Manovich, "Data Visualization as New Abstraction and as Anti-Sublime"

Reading Time: 3 minutes

 Manovich, Lev. "Data Visualization as New Abstraction and as Anti-Sublime."
Small Tech: The Culture of Digital Tools. Eds. Byron Hawk, David Reider,
and Ollie Oviedo. Electronic Mediations Ser. 22. Minneapolis: U of Minnesota P,
2008.

Why render data visually? Lev Manovich, in "Data Visualization as New
Abstraction and as Anti-sublime," the opening chapter in Small Tech
(reprinted from ArtPhoto, 2003),
responds to this with an answer that, in spirit, moves beyond the "data
epistemology" of a cumbersome, old (perhaps even mythical) scientism. Why render
data visually? "[T]o show us the other realities embedded in our own, to show us
the ambiguity always present in our perception and experience, to show us what
we normally don’t notice or pay attention to" (9).
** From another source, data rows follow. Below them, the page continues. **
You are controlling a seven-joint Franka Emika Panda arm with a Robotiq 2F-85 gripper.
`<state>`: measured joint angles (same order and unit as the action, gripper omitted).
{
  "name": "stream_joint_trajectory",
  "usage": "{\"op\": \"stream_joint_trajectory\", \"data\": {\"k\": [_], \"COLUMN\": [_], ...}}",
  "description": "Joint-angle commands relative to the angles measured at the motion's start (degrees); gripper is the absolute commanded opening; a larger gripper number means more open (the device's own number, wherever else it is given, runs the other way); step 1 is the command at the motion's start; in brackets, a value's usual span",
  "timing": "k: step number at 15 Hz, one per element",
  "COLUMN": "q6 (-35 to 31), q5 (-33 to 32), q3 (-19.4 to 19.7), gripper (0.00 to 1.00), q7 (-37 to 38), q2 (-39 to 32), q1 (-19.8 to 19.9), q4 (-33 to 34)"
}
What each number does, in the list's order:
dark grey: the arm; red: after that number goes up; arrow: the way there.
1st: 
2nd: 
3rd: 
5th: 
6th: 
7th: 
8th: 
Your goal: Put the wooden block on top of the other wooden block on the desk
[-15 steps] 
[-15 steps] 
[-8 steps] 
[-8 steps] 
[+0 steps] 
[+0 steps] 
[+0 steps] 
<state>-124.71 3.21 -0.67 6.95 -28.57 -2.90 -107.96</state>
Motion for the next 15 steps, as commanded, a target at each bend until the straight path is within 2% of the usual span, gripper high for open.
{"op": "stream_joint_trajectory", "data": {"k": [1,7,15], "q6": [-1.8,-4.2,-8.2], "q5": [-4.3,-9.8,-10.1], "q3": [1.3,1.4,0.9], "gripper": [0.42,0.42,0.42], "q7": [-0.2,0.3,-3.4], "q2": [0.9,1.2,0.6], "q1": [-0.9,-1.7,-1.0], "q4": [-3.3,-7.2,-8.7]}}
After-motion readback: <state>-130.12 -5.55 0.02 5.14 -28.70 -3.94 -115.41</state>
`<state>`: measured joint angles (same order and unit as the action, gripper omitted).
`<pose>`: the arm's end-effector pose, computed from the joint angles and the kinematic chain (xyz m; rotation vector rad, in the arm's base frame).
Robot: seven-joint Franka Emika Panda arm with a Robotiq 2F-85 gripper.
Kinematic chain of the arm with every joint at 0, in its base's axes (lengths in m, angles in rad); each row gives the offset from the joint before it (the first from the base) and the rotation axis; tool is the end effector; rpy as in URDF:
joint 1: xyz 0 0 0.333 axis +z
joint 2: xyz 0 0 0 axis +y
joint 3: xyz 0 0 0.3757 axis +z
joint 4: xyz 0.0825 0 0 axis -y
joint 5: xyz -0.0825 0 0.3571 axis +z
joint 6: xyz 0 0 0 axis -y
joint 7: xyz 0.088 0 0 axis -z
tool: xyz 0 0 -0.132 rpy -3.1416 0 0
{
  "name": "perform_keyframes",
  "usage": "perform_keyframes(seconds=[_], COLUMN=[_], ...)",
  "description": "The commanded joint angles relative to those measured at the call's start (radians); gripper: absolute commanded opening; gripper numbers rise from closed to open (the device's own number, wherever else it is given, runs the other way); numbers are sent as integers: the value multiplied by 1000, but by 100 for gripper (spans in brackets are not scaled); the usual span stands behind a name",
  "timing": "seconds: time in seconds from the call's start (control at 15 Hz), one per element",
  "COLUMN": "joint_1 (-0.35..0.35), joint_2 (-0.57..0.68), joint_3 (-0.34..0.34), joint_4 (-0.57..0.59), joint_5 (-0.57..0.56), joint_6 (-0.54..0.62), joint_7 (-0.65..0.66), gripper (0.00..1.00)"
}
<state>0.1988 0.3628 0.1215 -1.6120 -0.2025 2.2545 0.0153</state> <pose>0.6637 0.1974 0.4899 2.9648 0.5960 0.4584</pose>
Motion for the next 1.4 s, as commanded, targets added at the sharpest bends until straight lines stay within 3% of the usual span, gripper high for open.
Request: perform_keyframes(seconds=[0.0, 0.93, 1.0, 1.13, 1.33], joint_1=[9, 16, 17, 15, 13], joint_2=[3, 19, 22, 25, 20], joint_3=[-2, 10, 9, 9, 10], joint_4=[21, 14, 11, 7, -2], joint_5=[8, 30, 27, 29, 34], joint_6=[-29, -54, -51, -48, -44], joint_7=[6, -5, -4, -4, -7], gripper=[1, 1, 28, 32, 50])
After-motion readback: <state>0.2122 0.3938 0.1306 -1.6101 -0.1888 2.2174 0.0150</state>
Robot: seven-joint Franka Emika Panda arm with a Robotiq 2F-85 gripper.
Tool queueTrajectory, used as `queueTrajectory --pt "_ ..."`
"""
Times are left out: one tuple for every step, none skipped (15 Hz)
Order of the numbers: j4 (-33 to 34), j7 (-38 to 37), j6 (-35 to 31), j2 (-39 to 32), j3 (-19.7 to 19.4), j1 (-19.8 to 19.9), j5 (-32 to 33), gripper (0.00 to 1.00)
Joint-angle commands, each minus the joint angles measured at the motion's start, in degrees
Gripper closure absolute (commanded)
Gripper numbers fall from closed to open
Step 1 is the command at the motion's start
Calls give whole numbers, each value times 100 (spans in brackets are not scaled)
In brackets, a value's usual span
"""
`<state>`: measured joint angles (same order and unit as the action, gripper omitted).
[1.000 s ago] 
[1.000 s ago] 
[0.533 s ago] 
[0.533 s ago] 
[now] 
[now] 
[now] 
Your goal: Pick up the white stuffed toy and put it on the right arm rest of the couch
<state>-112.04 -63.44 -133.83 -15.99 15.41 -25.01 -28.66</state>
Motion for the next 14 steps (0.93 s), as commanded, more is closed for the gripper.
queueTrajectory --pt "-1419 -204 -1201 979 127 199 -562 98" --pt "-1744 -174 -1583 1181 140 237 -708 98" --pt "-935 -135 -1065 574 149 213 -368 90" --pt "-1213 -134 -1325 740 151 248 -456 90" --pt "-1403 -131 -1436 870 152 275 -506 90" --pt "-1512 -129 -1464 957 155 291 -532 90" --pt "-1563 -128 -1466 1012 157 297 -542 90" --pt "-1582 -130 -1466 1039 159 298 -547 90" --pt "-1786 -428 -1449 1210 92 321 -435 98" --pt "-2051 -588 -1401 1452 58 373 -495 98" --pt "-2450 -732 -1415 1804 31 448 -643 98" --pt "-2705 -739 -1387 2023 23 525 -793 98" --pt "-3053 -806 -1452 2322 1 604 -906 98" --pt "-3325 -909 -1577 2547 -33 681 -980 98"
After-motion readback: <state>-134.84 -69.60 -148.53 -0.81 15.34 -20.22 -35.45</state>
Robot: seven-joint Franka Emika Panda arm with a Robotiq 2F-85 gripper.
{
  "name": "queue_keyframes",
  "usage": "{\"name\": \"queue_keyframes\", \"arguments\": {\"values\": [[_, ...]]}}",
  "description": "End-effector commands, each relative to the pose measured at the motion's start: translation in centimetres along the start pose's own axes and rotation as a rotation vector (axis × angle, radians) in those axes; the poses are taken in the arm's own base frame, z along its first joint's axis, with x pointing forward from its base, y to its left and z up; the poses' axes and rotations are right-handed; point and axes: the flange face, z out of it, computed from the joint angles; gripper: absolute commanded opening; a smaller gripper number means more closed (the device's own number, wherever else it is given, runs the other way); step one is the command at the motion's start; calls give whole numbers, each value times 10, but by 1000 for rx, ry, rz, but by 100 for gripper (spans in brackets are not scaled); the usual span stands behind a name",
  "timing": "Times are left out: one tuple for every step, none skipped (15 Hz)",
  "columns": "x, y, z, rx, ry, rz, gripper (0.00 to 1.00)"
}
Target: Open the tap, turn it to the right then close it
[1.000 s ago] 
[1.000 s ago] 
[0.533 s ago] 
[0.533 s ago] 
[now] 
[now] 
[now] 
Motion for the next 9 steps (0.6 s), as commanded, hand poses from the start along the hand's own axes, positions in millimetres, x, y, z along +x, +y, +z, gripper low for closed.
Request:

By the end of this brief
article, Manovich begins to get round to the idea of a rhetoric of data
visualization, even if he never calls it this. Despite being caught up in a
representationalist framework as he accounts for what data visualization does,
Manovich eventually keys on "daily interaction with volumes of data and numerous
messages" as the "more important challenge" facing us. That is, we are
steeped now in a new "data-subjectivity."